The price of plugins are what they are, and knowing they’re expensive is why subscriptions work for businesses and certain consumers. There are some companies that totally abuse that, no doubt, but in the plugin market, if the choice was to pay $10,000 for a plugin suite like with waves, or do a subscription model at $20 a month, I’d rather the subscription.


----------



## Brian Nowak (Jul 15, 2019)

The problem is a plugin is only worth what people will pay for it. If 95% of people only buy a plugin when it's on a flash sale, that's all the plugin is worth. Everything else is just smoke and mirrors of marketing. 

All plugin subscriptions should be rent to own. That way if I take a gamble on a year I will at least have the option to have credit with the company to own something if there's a product I desire. 

And as far as I can tell, month to month isn't even available yet.


----------



## chocobitz825 (Jul 15, 2019)

Brian Nowak said:


> Subscription sucks. Writing library music, I may have to make a customization long down the road to license something.

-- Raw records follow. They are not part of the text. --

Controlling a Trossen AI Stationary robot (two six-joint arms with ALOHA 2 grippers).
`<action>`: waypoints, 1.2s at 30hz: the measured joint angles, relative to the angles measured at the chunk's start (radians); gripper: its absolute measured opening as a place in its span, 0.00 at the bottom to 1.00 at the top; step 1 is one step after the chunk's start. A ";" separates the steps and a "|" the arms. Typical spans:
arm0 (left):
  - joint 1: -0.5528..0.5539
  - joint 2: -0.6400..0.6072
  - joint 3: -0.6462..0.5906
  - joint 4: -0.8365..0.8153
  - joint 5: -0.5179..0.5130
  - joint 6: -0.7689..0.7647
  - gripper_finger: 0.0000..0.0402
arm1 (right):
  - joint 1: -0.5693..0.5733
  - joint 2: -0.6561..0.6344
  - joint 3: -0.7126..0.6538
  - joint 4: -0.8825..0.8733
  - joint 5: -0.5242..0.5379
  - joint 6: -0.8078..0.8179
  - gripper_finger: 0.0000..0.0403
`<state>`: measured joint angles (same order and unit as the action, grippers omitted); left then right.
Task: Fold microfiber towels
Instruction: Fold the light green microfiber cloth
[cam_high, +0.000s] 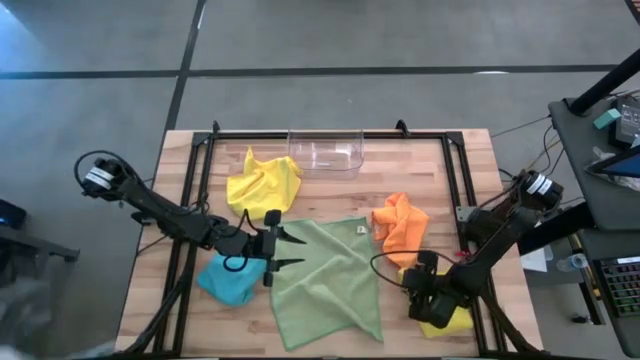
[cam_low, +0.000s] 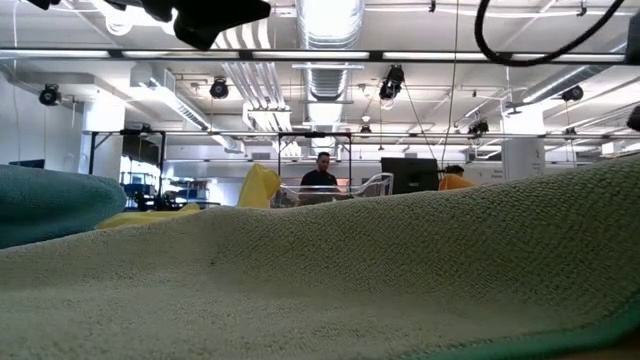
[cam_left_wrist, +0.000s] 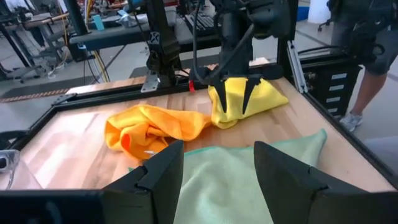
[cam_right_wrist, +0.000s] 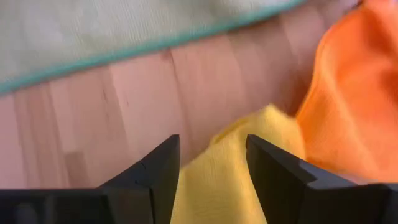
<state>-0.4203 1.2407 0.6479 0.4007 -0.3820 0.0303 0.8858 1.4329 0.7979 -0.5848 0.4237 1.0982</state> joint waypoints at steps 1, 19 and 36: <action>-0.001 0.000 0.000 0.000 0.000 -0.006 0.45 | 0.000 -0.011 0.000 0.007 0.016 -0.017 0.44; -0.108 0.000 0.011 -0.628 0.124 -0.549 0.45 | 0.000 -0.029 0.000 0.260 0.314 -0.314 0.43; -0.189 0.067 0.018 -1.312 0.190 -0.992 0.45 | -0.002 -0.030 0.001 0.318 0.343 -0.314 0.43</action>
<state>-0.6090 1.3080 0.6664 -0.9118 -0.1920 -0.9617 0.8833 1.4029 0.7986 -0.2670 0.7665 0.7845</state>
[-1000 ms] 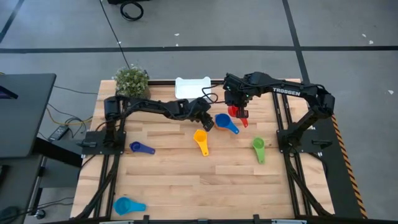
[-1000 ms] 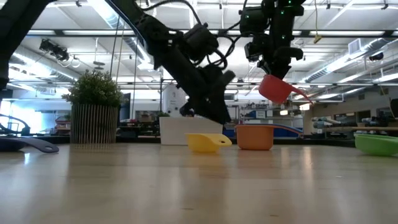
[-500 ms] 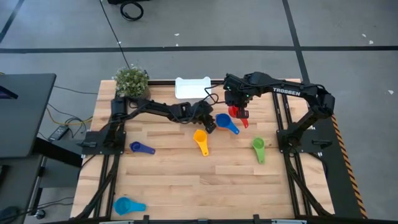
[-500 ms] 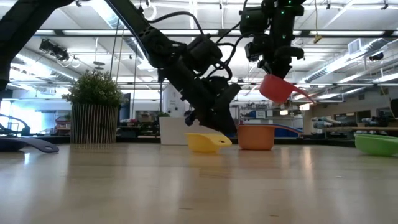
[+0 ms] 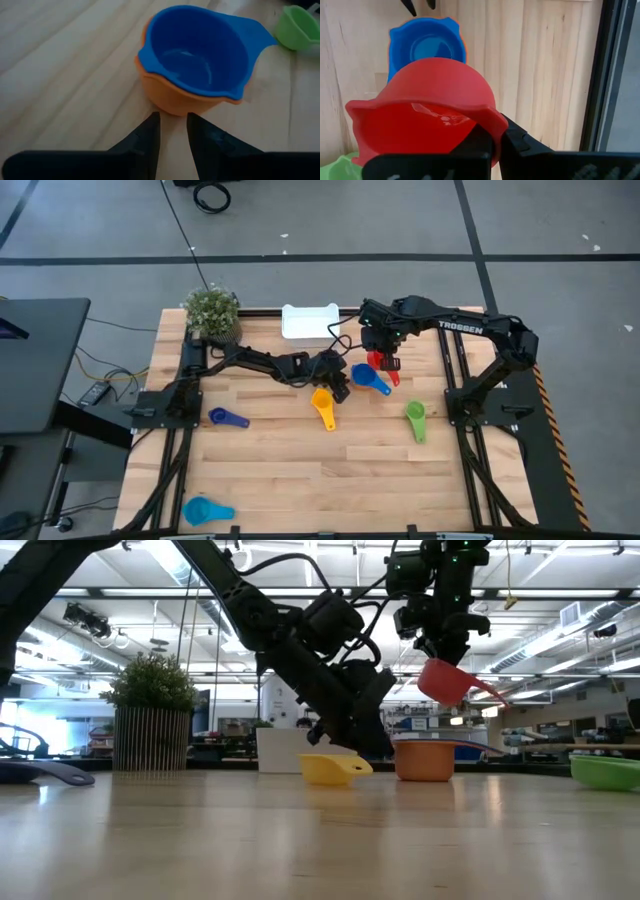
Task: Nest measuring cups in basket
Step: Stack the red measuring cup on top of the blue measuring cup
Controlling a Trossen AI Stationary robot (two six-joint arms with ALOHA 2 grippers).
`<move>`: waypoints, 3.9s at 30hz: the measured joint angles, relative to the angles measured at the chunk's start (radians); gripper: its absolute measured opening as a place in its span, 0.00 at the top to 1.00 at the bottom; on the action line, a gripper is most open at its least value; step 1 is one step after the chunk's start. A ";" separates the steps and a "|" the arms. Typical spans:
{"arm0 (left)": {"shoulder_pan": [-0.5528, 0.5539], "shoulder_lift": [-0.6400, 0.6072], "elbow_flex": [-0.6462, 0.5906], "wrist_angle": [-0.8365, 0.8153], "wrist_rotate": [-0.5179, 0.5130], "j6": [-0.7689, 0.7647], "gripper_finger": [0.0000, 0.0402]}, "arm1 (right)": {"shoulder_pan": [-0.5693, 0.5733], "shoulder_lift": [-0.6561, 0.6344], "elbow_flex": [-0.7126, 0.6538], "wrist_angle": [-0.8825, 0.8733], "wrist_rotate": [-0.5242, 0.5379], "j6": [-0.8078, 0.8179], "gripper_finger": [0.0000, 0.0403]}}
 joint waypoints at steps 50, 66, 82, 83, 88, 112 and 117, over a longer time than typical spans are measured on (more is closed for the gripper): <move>-0.120 -0.340 0.000 -0.530 0.114 -0.107 0.74 | 0.009 0.334 0.212 -0.090 -0.080 -0.184 0.97; -0.187 -0.501 0.001 -0.800 0.168 -0.230 0.74 | 0.009 0.336 0.211 -0.115 -0.095 -0.184 0.97; -0.249 -0.542 0.000 -0.894 0.138 -0.306 0.74 | 0.017 0.361 0.211 -0.107 -0.099 -0.185 0.97; -0.248 -0.542 0.000 -0.896 0.137 -0.305 0.74 | 0.020 0.361 0.211 -0.105 -0.100 -0.189 0.97; -0.248 -0.542 0.000 -0.895 0.122 -0.305 0.74 | 0.032 0.362 0.211 -0.111 -0.100 -0.212 0.97; -0.248 -0.541 0.000 -0.895 0.122 -0.293 0.74 | 0.041 0.362 0.211 -0.080 -0.080 -0.209 0.92; -0.248 -0.541 0.000 -0.895 0.122 -0.293 0.74 | 0.042 0.362 0.211 -0.080 -0.096 -0.209 0.99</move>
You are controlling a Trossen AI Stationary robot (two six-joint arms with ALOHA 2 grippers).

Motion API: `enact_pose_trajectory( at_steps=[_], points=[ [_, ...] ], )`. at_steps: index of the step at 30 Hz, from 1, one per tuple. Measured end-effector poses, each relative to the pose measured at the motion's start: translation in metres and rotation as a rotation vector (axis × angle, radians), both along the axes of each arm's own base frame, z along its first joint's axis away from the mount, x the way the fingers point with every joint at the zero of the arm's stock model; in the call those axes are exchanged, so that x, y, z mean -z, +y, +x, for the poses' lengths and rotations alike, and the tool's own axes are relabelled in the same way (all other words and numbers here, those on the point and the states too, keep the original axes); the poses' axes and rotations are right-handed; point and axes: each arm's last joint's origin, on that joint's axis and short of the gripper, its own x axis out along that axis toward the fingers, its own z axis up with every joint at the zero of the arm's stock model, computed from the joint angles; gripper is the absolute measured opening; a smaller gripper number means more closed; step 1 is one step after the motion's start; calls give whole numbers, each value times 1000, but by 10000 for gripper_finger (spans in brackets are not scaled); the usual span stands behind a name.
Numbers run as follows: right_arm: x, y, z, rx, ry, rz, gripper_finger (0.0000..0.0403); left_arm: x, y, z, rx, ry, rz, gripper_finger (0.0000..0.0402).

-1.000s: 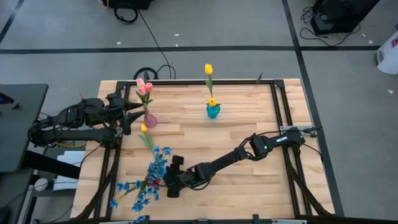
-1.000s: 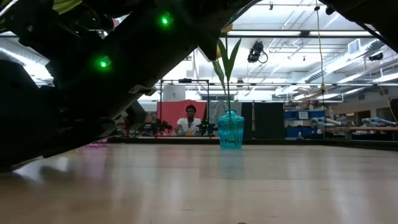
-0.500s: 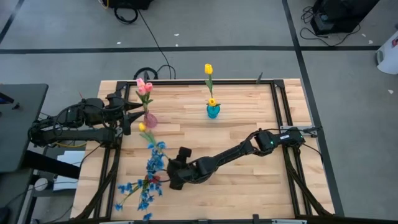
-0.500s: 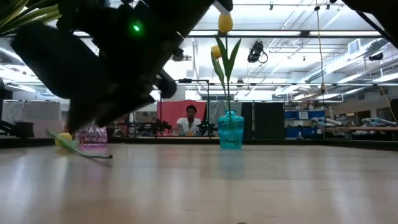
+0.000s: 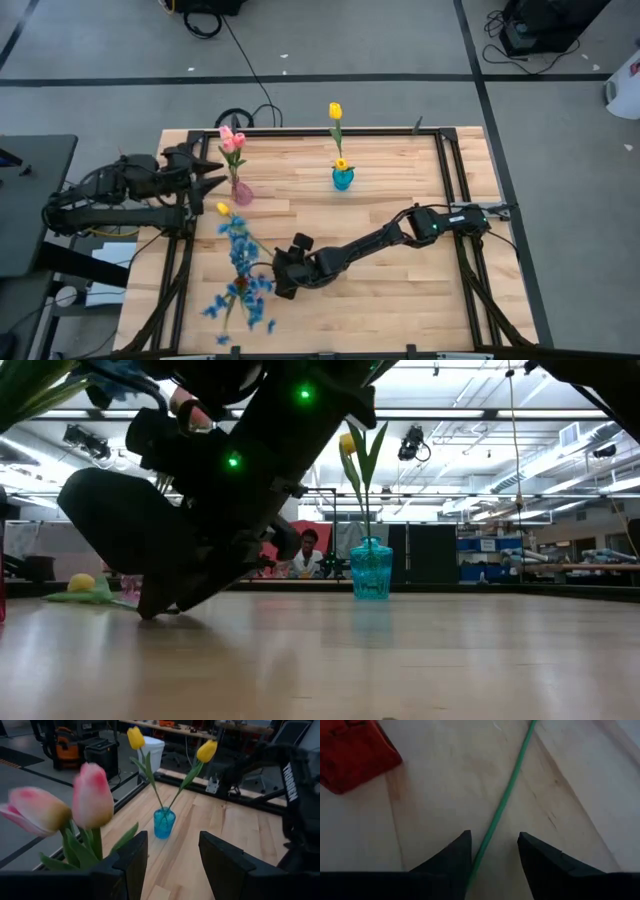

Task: Sort flowers into vase by color
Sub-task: Put the yellow tulip into the blue vase

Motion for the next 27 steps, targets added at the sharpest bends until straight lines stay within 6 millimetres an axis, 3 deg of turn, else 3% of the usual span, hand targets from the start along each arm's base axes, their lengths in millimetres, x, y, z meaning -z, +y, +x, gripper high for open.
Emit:
enact_pose_trajectory(
  at_steps=[7, 14, 18, 21, 27],
  points=[
    [3, 0, -2, 5, 4, 13, 128, -15, -1, -10, 0, -27, 3, 183],
    [3, 0, -3, 3, 15, 14, 17, -17, -1, -11, 0, -25, 2, 183],
    [-1, -1, -5, 13, 22, 17, 13, -16, -1, -12, 0, -15, 0, 183],
    [-14, -4, -11, 17, 60, 5, 7, -15, -1, -12, 0, -4, -2, 183],
    [-63, -11, -29, 62, 86, -61, 5, -13, -2, -12, 11, 11, -9, 183]
  ],
)
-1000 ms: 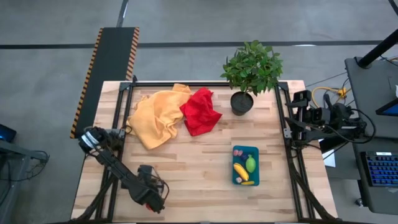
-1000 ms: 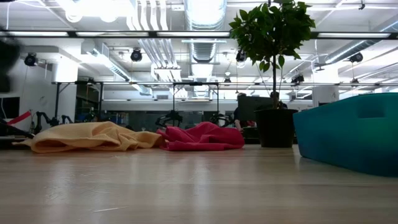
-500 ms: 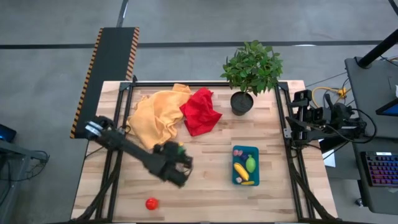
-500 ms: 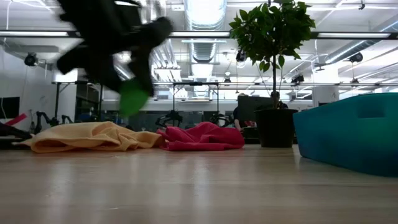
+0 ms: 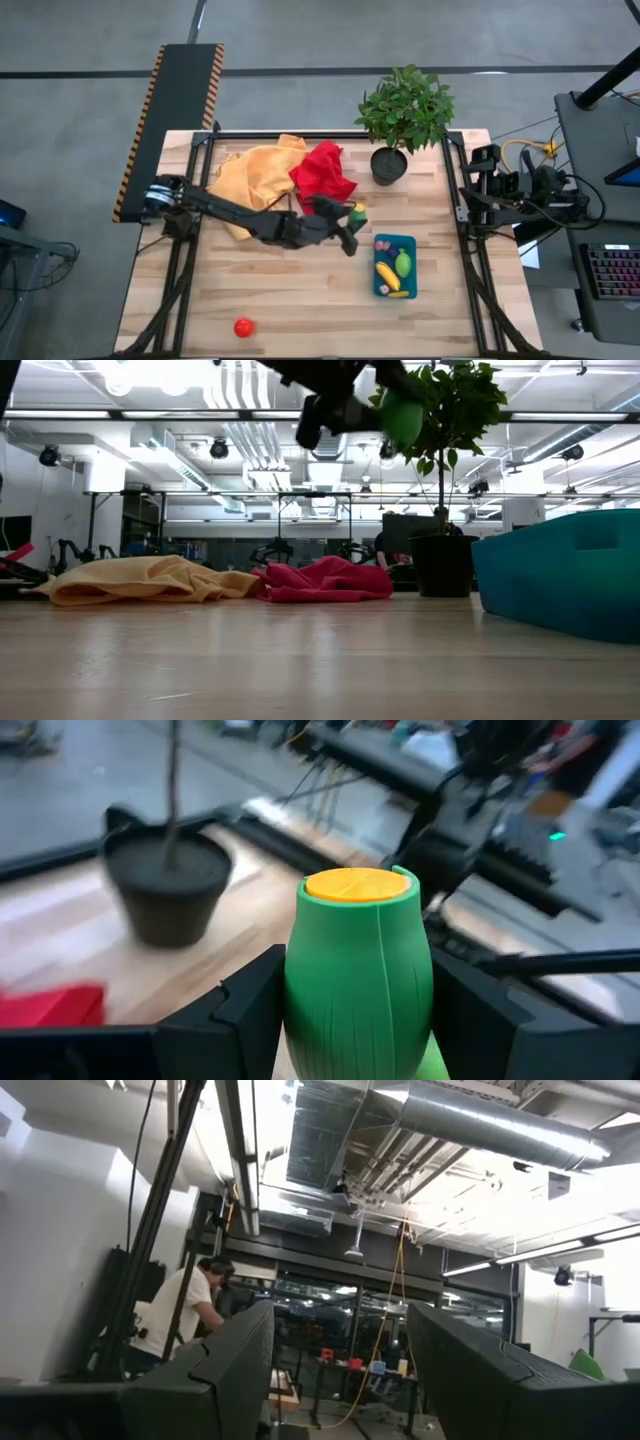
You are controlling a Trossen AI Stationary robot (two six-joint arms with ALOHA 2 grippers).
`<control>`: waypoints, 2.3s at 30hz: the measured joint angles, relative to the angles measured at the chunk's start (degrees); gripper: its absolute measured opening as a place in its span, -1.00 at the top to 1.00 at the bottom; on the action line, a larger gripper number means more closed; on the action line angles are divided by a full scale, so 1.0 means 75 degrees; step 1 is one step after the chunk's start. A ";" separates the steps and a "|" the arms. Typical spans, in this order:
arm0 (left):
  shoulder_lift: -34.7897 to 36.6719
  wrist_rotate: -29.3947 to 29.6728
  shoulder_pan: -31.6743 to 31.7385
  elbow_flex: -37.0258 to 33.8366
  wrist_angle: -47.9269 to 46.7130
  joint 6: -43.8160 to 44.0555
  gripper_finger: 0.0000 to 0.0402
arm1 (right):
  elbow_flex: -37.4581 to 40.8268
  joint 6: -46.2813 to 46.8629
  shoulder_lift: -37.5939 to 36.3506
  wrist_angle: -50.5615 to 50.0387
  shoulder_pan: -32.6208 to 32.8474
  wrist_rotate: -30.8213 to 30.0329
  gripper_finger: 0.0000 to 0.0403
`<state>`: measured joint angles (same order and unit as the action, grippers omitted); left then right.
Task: Pick and placing Produce into tupperware
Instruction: Put the corn into the blue bin, then put the tomato into the blue bin
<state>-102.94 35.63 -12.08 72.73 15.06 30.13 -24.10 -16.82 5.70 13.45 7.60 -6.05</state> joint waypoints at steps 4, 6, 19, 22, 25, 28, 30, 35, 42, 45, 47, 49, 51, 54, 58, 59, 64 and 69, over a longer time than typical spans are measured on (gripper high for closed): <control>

I am much less likely to use any rented plugins because then I am beholden to keeping that subscription going if I ever have to alter something.
> 
> The whole reason companies are doing this is because they figured out almost nobody is buying plugins at full price - in other words, plugin prices are inflated.
> 
> ...



But we were never entitled to sakes prices...what is this belief that companies are required to offer massive sales? Isn’t that just the expectation of a bunch of people used to Black Friday deals and binge spending? This new model maybe getting $100 more from a few users a year is supposed to be massive profit? They already cut the subscription cost for power users by up to 50%. If they did a subscription and stopped reading new product I would be worried, but so long as they continue to offer new stuff there is value in this model as well.


----------



## JEPA (Jul 15, 2019)

SoNowWhat? said:


> Do the discount codes expire?


31 July


----------



## storyteller (Jul 15, 2019)

I can't imagine sleeping well and knowing that all of my old projectes would be subject to me paying a subscription to have access to all of the plugins I used that day.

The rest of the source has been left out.